** Task to carry out **
Only the lines from the one holding "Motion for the" to the final line of the material below belong in the answer, transcribed exactly.

** The data **
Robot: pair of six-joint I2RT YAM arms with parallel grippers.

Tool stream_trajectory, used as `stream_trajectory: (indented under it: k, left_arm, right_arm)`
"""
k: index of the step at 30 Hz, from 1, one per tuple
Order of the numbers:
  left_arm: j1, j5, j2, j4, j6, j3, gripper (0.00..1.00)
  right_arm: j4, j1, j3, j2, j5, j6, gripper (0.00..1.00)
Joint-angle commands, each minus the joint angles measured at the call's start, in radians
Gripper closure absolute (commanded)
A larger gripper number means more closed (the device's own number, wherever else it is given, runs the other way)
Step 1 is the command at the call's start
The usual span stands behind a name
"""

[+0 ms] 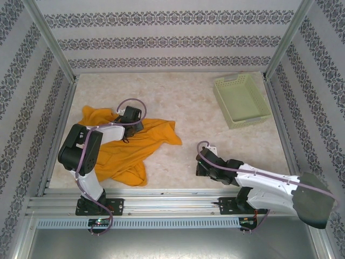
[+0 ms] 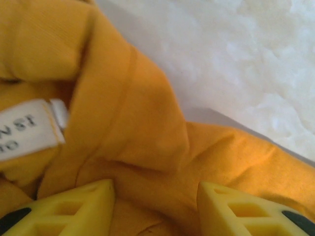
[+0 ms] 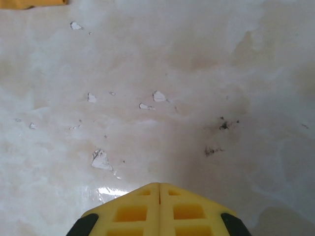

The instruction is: Fold the inside-out t-shirt

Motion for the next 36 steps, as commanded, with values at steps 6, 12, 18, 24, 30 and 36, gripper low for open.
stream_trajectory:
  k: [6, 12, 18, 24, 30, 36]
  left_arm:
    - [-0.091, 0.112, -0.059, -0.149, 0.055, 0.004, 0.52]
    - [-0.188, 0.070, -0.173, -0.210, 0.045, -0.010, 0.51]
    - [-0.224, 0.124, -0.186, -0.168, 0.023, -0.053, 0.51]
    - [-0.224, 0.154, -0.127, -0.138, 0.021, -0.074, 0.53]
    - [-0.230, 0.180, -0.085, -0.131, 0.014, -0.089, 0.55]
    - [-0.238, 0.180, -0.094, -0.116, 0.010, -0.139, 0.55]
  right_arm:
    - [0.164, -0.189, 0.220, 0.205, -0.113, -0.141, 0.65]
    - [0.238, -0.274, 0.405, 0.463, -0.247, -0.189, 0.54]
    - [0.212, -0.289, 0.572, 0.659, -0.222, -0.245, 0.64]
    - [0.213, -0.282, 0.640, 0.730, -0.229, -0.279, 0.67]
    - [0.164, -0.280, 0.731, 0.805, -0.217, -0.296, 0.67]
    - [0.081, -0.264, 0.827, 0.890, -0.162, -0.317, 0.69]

** Answer to the exercise **
Motion for the next 36 steps, as commanded, with values at steps 6, 12, 18, 24, 30 and 36, gripper low for open.
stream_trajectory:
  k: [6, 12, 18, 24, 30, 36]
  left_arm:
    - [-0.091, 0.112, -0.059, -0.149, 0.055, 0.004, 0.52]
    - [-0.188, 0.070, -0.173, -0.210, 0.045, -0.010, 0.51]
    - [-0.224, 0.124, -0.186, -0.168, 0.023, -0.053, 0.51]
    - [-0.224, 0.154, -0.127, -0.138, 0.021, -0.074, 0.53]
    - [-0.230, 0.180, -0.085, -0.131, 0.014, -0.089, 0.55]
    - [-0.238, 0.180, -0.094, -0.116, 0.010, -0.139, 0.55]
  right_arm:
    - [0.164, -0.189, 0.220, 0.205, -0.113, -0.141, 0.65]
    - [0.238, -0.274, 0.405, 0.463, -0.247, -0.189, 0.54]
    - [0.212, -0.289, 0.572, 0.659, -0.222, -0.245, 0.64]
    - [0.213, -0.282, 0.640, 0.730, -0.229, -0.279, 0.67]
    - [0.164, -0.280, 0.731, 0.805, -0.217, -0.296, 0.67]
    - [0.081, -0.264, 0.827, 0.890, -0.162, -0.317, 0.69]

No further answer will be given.